━━━ Data supplied ━━━

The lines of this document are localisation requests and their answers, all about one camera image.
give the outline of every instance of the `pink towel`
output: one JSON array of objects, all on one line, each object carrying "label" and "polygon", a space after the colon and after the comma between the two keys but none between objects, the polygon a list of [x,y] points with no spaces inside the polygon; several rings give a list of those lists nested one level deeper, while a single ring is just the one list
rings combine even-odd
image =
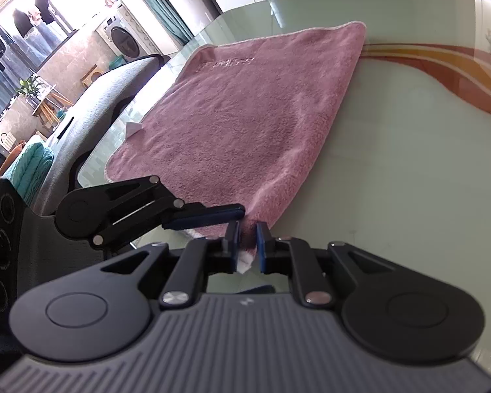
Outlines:
[{"label": "pink towel", "polygon": [[110,158],[108,178],[156,174],[186,202],[243,204],[254,255],[255,222],[271,227],[313,167],[364,39],[365,25],[350,22],[200,47]]}]

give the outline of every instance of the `potted plant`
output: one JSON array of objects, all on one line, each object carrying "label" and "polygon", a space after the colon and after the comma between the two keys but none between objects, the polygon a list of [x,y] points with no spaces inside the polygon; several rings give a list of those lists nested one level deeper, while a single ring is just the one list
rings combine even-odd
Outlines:
[{"label": "potted plant", "polygon": [[37,95],[40,93],[40,83],[38,78],[30,76],[27,80],[21,79],[20,88],[16,89],[16,93],[24,96],[34,108],[37,107],[38,103],[40,103],[37,98]]}]

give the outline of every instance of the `black speaker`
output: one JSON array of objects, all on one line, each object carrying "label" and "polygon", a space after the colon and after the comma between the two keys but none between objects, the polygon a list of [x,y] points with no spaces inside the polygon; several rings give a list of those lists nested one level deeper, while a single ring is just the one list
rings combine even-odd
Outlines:
[{"label": "black speaker", "polygon": [[18,248],[26,204],[6,178],[0,178],[0,332],[8,331],[17,296]]}]

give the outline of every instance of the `marble wall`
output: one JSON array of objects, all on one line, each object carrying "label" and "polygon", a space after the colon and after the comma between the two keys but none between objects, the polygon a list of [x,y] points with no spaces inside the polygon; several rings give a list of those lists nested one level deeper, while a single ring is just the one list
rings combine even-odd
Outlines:
[{"label": "marble wall", "polygon": [[33,108],[19,96],[0,121],[0,136],[10,132],[18,143],[20,140],[27,142],[36,130],[46,137],[50,135],[51,132],[42,125],[40,118],[34,117],[32,113]]},{"label": "marble wall", "polygon": [[95,29],[95,23],[80,29],[38,71],[38,75],[49,84],[55,84],[73,103],[85,91],[81,78],[87,71],[97,65],[107,72],[109,63],[116,57]]}]

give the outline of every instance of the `gray ribbed surface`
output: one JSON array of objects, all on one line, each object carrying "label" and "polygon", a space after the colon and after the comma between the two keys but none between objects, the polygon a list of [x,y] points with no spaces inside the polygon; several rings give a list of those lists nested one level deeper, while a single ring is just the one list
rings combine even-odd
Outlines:
[{"label": "gray ribbed surface", "polygon": [[381,361],[358,348],[328,312],[291,295],[206,294],[167,312],[133,348],[84,366],[22,358],[0,377],[11,393],[482,393],[488,378],[469,360],[436,368]]}]

━━━

*Task directions*: Please show every line of the entries above that contains the word "instance".

*Solved problem*:
give the outline of every instance of the `pink towel`
give the outline of every instance of the `potted plant`
give the outline of every instance of the `black speaker`
give the outline of every instance of the `marble wall`
give the outline of every instance of the `gray ribbed surface`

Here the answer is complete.